Role of Pituitary Adenylate Cyclase-Activating Polypeptide in the Pancreatic Endocrine System

In the pancreatic islets, pituitary adenylate cyclase-activating polypeptide (PACAP) is expressed in beta cells and autonomic nerve terminals; the majority of these nerve terminals are parasympathetic. PACAP binds to three types of G protein-coupled receptors (GPCRs): VPAC1 receptors, VPAC2 receptors, and PAC1 receptors. All these receptor types are expressed in pancreatic islets. PACAP stimulates insulin and glucagon secretion. These actions are achieved in part through increased formation of cAMP after activation of adenylate cyclase and in part through increase in cytosolic calcium, achieved through increase in calcium uptake and release from intracellular calcium stores. Deletion of PAC1 receptors or VPAC2 receptors results in impaired insulin secretion and glucose intolerance.
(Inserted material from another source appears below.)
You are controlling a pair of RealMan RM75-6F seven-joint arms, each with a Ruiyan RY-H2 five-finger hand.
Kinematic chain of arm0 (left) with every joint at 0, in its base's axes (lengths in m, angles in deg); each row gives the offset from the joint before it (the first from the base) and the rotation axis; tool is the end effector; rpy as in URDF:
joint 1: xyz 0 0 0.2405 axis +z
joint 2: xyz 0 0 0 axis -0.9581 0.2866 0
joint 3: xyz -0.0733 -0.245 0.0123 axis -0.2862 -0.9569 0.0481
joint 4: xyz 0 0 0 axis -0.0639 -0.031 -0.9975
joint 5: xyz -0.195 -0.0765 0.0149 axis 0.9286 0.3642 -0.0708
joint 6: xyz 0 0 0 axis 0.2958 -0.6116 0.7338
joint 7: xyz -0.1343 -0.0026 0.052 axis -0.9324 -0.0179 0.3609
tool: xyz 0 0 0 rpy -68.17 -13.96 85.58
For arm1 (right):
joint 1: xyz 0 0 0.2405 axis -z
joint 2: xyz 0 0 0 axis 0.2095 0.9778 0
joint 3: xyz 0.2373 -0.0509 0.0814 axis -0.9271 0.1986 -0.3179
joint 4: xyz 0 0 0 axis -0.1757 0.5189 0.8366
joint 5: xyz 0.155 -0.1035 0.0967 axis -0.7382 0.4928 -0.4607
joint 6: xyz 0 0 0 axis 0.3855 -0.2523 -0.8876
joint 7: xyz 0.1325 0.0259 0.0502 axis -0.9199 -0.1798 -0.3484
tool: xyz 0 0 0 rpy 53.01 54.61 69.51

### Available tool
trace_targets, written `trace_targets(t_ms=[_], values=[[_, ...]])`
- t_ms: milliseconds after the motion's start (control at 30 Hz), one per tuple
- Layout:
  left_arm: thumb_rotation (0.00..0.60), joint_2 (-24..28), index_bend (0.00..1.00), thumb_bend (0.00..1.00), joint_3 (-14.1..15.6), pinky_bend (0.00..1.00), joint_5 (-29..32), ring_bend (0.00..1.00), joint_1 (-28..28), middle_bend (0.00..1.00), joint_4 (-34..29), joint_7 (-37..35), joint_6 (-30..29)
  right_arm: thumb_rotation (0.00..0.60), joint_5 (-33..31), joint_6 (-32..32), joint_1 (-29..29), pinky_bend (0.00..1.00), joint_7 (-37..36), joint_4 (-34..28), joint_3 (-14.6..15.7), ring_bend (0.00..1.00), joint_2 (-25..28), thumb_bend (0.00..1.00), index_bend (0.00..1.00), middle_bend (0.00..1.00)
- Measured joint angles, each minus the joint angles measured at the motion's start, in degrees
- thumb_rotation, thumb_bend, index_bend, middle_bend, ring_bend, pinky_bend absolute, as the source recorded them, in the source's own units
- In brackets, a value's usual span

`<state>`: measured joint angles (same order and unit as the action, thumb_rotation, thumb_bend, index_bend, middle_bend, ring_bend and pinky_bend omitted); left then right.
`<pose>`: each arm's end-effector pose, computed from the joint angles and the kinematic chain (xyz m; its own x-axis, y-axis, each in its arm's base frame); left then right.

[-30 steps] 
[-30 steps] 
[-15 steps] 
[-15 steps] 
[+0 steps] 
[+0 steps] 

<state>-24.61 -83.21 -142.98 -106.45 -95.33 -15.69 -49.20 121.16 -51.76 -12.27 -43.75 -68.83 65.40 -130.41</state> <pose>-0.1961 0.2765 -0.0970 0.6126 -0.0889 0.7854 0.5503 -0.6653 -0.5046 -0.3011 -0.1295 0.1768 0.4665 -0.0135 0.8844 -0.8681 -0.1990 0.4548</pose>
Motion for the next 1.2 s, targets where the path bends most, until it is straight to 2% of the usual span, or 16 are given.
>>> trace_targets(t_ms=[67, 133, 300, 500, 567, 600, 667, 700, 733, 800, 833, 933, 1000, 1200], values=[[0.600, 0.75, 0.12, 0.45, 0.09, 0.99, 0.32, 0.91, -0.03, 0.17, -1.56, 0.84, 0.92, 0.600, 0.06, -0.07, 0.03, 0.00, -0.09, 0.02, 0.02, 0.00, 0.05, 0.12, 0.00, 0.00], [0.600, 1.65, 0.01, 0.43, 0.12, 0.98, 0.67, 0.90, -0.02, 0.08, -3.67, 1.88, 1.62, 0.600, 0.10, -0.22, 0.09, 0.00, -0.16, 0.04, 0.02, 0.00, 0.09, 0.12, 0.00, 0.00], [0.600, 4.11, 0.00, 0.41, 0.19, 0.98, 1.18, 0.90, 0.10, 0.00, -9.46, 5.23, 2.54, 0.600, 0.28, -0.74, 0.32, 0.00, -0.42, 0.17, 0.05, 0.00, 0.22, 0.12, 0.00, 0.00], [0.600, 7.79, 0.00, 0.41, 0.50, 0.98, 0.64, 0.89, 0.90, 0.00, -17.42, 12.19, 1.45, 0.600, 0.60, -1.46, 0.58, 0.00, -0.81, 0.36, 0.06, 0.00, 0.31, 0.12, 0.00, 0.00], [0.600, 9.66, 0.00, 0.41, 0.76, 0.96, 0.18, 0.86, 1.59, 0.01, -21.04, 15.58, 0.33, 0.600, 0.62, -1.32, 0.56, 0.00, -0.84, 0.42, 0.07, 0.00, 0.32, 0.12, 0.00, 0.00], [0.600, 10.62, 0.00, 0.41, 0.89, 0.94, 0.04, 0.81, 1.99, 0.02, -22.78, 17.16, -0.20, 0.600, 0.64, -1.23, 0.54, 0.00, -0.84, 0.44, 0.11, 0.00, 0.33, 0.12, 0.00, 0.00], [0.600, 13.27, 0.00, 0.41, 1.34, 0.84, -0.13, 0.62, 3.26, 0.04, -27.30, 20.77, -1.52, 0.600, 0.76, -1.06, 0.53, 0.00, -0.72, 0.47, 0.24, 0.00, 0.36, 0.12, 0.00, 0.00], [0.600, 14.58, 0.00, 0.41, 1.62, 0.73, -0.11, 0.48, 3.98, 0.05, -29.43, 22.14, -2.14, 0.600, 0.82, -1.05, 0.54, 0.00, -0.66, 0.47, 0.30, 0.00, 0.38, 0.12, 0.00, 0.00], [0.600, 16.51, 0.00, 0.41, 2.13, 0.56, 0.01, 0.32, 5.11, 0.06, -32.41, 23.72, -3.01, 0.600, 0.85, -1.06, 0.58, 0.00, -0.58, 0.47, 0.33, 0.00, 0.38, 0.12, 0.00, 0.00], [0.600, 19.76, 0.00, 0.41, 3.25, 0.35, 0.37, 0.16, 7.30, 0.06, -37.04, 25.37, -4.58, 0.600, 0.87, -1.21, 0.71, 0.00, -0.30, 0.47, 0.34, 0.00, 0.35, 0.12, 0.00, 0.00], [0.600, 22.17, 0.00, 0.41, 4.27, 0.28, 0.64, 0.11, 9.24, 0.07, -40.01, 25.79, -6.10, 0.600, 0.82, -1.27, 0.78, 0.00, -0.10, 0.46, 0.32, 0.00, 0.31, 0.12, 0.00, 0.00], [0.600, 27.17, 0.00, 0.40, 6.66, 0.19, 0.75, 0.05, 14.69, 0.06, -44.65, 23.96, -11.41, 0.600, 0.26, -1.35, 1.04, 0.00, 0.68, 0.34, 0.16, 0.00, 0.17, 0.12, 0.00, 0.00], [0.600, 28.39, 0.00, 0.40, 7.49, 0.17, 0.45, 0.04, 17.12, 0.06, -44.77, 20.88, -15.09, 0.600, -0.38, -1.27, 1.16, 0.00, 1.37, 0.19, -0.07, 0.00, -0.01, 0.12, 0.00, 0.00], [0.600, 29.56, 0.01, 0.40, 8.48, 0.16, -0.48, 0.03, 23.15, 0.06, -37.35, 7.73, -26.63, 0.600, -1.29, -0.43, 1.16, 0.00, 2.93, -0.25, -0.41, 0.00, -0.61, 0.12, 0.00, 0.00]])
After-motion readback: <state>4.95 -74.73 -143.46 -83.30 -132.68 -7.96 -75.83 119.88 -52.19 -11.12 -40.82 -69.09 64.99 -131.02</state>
Studies in PAC1 receptor gene deleted mice have suggested that PACAP may be of physiological importance in mediating prandial insulin secretion and in contributing to the glucagon response to hypoglycemia. Animal studies have also suggested that activation of the receptors, in particular VPAC2 receptors, may be used as a therapeutic approach for the treatment of type 2 diabetes. Hence, PACAP is an islet neuropeptide with a potential role in islet physiology and as a basis for development of islet-promoting therapy in type 2 diabetes.